A New Species at a New Vent

A recently-discovered jellyfish has been found at newly discovered vents in the Pacific Ocean. Credit: WHOI

Last week while DSN focused on charismatic megafauna with notochords, a newly discovered species without pharyngeal slits at a newly discovered vent field was uncovered at 8500 feet during the expedition discussed by Kevin.  The new species is from the Cnidarian (phylum of jellyfish, corals, anemones) order stauromedusae.  The jellyfish’s resemblance to Medusa lends itself to the new vent’s name.  The new species is unusual in its color (pink) and its proximity to to the superheated vent fluids.

Dr. M (1801 Posts)

Craig McClain is the Executive Director of the Lousiana University Marine Consortium. He has conducted deep-sea research for 20 years and published over 50 papers in the area. He has participated in and led dozens of oceanographic expeditions taken him to the Antarctic and the most remote regions of the Pacific and Atlantic. Craig’s research focuses on how energy drives the biology of marine invertebrates from individuals to ecosystems, specifically, seeking to uncover how organisms are adapted to different levels of carbon availability, i.e. food, and how this determines the kinds and number of species in different parts of the oceans. Additionally, Craig is obsessed with the size of things. Sometimes this translated into actually scientific research. Craig’s research has been featured on National Public Radio, Discovery Channel, Fox News, National Geographic and ABC News. In addition to his scientific research, Craig also advocates the need for scientists to connect with the public and is the founder and chief editor of the acclaimed Deep-Sea News (http://deepseanews.com/), a popular ocean-themed blog that has won numerous awards. His writing has been featured in Cosmos, Science Illustrated, American Scientist, Wired, Mental Floss, and the Open Lab: The Best Science Writing on the Web.

3 Replies to “A New Species at a New Vent”

  1. Hooray! It is always great to see Stauromedusae written about. I would, however, caution against accepting the assertion that these beautiful specimens represent a new species, especially based on conjectures of color differences. Anybody else think these “pink” critters look a bit orange? Shallow water Stauromedusae are notoriously variable in color.

    Not too long ago, Meg Daly and I published a description of a new species of Stauromedusae from not too far away on the EPR (Collins AG & M Daly. 2005. A new deepwater species of Stauromedusae, Lucernaria janetae (Cnidaria, Staurozoa, Lucernariidae), and a preliminary investigation of stauromedusan phylogeny based on nuclear and mitochondrial rDNA data. Biological Bulletin 208: 221-230).

    If you look closely at the awesome picture (http://www.nsf.gov/news/mmg/media/images/stauromedusae_h.jpg), you see that the color is coming from very ripe gonads and that the rest of the animals, and a few juveniles tucked among the adults, are pretty much transparent. This color variation (clear to orange) was noted even more recently in an excellent little paper by Janet Voight (Stauromedusae on the East Pacific Rise. Cah. Biol. Mar. (2006) 47 : 347-352), after whom Meg and I named the species referred to above.

    I and others have also reported (unfortunately VERY limited) data from other populations of Stauromedusae widely distributed on the EPR (Stauromedusan populations inhabiting deep-sea hydrothermal vents along the southern East Pacific Rise. Cah. Biol. Mar. (2006) 47 : 409-413). These data show surprisingly low levels of genetic divergence, suggesting that at least some deep sea Stauromedusae species may have large ranges.

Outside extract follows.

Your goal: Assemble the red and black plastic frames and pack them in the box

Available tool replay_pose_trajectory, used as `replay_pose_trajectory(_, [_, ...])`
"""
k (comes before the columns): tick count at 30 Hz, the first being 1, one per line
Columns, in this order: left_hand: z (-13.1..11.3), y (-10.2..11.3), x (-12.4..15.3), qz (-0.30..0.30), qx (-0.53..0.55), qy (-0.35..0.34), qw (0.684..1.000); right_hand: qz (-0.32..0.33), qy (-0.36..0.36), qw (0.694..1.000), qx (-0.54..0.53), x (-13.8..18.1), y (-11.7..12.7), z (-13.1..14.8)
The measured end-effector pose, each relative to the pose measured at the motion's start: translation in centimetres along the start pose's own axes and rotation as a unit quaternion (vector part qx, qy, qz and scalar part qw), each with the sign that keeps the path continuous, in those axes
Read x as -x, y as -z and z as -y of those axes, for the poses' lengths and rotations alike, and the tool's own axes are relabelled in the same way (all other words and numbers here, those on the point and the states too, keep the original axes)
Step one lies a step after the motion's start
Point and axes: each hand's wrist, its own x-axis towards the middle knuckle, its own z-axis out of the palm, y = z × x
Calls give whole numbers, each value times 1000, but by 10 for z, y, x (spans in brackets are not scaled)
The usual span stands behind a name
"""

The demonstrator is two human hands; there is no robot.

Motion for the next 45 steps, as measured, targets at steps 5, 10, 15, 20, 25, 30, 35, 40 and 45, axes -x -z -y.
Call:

    While we obviously suffer from not knowing a lot about the deep sea, I would bet a fair amount that the Stauromedusae from the newly discovered medusa vent is Lucernaria janetae.


  2. I was on the expedition in 2003 when Meg collected these critters. They are really cool and I cannot overstate enough the density at which we found these beasties! These stauromedusae from the south EPR look exactly like the ones we found at 8N on the northern EPR. I’m not sure but I believe ones we observed and collected didn’t have much gonad at the time of collection, so it may be we missed the orangish color due to seasonal reproduction etc. Or it may be a population level characteristic.

    In some photos from the 2003 expedition, a few individuals had an orangish tint to them, but the obvious orange patterning of the gonad seen in the above picture.